A People’s History of the United States

This book by Howard Zinn is packed with fascinating information. If you want to know what really happened — blemishes and all — this book offers an unabridged no-holds-barred history of our country, starting in 1492.

The only reason I even know about the book is because of a column by neocon spewbag Dennis Prager. He was ranting and foaming at the mouth about it in this column which appeared in our local paper. Anyone who reads this evil book will be “manipulated into believing that America is a bad country, certainly no better than others.” He describes the book as “essentially a proctologist’s view of American history.”

I assume the website doesn’t contain the entire book, but there are some huge excerpts here. Columbus’ first encounter with Native Americans (it wasn’t pretty); a chilling description of the first slave ship unloading its cargo at Jamestown in 1619; the “other civil war” in the early 1800s; new insights into our Vietnam invasion. There are 24 chapters in all.

If you don’t purchase the book, bookmarking the website is the next best thing.

I already knew a lot of this information from reading Lies My Teacher Told Me by James Loewen. This is an excellent world history book. It’s probably less detailed about American history than the Howard Zinn book since it’s more of a world overview. Both books are excellent antidotes to the whitewashed sanitized “history” we’ve all been taught.

I’ve never understood why it’s supposed to be “negative” or “anti-American” to teach history the way it really happened, warts and all. Every country — including this one — has a history of violence, war and unimaginable cruelty. What’s the purpose of suppressing this information? It seems pointless to take a vibrant living multi-layered history and condense it into a squeaky-clean feelgood Leave It To Beaver episode.

These two books are a big 180 from the condensed simplified “America to the rescue!” tripe we all studied in school. And we have the same contrast with today’s current news coverage. Listen to a scripted sanitized story on the evening news. Then check out the same story on one of the “alternative” news websites, or a foreign news source. Even in Canada and Europe, their coverage of American issues is much more complete and objective than anything you’ll get from our own mainstream “media.”

Generations from now when historians are writing about this era, what will they write? The bland sterile news we’re getting today from the mainstream media is probably what future generations will read in their “official” history textbooks. Hopefully there will also be a few authors like Howard Zinn and James Loewen who will tell what really happened.

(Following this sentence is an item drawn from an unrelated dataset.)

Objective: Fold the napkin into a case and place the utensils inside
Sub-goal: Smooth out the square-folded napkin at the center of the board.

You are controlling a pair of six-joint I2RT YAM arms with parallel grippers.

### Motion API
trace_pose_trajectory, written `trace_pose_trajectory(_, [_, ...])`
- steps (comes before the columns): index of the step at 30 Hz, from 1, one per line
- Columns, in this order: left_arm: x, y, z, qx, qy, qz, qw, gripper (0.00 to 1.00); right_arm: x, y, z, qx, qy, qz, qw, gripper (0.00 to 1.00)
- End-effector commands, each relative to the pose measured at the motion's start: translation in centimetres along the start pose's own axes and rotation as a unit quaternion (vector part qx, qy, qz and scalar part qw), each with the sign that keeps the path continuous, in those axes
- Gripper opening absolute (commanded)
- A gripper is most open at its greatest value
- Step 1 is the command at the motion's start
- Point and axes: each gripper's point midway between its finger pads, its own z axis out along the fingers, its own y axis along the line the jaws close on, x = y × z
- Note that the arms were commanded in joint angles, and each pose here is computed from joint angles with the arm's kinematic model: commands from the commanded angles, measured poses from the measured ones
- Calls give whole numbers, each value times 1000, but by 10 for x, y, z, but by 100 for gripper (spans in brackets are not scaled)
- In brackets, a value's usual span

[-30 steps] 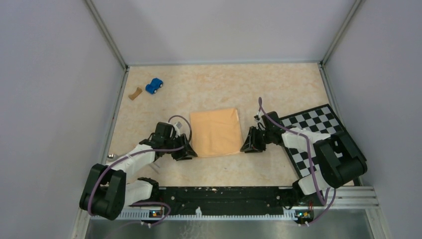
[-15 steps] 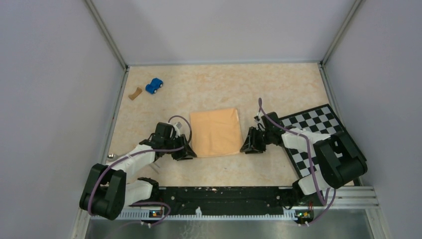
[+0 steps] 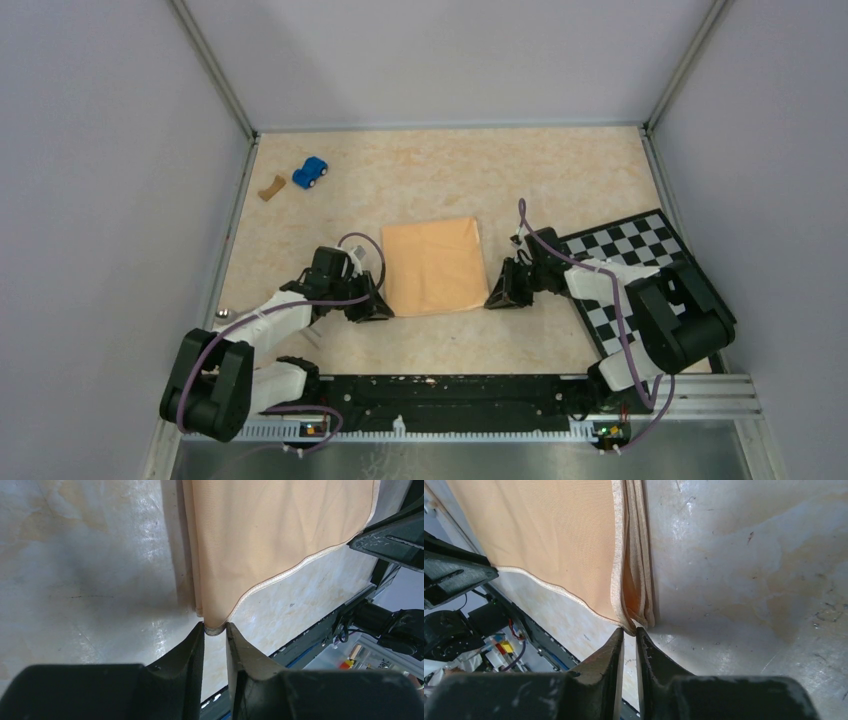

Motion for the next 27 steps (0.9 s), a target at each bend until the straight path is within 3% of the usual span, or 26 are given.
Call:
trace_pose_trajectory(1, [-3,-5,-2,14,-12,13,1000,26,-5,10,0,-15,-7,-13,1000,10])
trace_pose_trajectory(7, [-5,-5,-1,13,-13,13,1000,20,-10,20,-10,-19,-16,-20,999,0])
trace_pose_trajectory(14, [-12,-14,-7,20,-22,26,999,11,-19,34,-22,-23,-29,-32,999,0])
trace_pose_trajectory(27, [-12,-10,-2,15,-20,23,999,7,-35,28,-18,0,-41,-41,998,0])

5 Responses to “A People’s History of the United States”

  1. Chell Says:

    The one by Howard Zinn is going to be my next read. Thank you much for pointing it out. Another of his books looks good too, so it’s on my list. “manipulated into believing”- Sad how telling the truth is considered manipulative.

  2. Craig R. Harmon Says:

    I read it quite a long time ago. I think it’s a good balancer. As he points out in the beginning, typical American history books give you America, warts and all, including genocide of the natives, but does so almost as a side issue. They’re written, often, especially older histories of the country, from the standpoint of the victors: white men. Zinn set out to right history from the perspective of the losers: everyone else: native Americans, blacks, women, etc.

    Like all history writing, it has been criticized — and not just by cranky “America: love it or leave it” types but bona fide historians — but I’m not nearly strong enough in the academic minutia of American history to decide between Zinn and his critics — his legitimate historian critics, not the typical angry conservative blogger.

    It’s worth a read but I wouldn’t necessarily say that Zinn’s history is “the way it really was” while other histories aren’t. It’s a matter of point of view. Zinn takes a point of view not normally taken in history writing so I found it interesting. I mean, it’s not like we never learned that we screwed over the natives or that the effect of Europeans on the natives wasn’t devastating. Anyway, I didn’t find anything in Zinns book to be totally unfamiliar in general outline or anything in it to be just glaringly untrue — but then again, I’m not enough of a historian to necessarily know one way or another.

  3. Craig R. Harmon Says:

    Oh, and I wouldn’t call Zinns history “more complete”, either, well, not more complete than serious American histories I’ve read, not even more complete than one volume overviews of American history from 1492 to the present. Most histories attempt to hit all of what the authors view as the important persons and conflicts, military and political. Zinn, on the other hand, spent a lot of ink on certain points in time and how the underdog in the fight fared but also skips large chunks of history as apparently not all that interesting to him. So, for those points in American history that he deals with, he IS more detailed but there’s also large chunks of history that is ignored altogether. At least that’s how I remember. It’s been several years since reading People’s History.

  4. Craig R. Harmon Says:

    I would be concerned if Zinn’s view of history were the only view that students got. That would be as imbalanced as not getting Zinn’s view.

  5. rube cretin Says:

    want to know real history? i have read Zinn and find it very interesting. But if you want to really want to know history read H.T. Odum, “A Prosperous Way Down”. Zinn talks about all the noise, much of which will make you weep. Odum tells the whole truth based on the very laws which control our lives. It will also give you a clear view of the future. I dare ya”ll.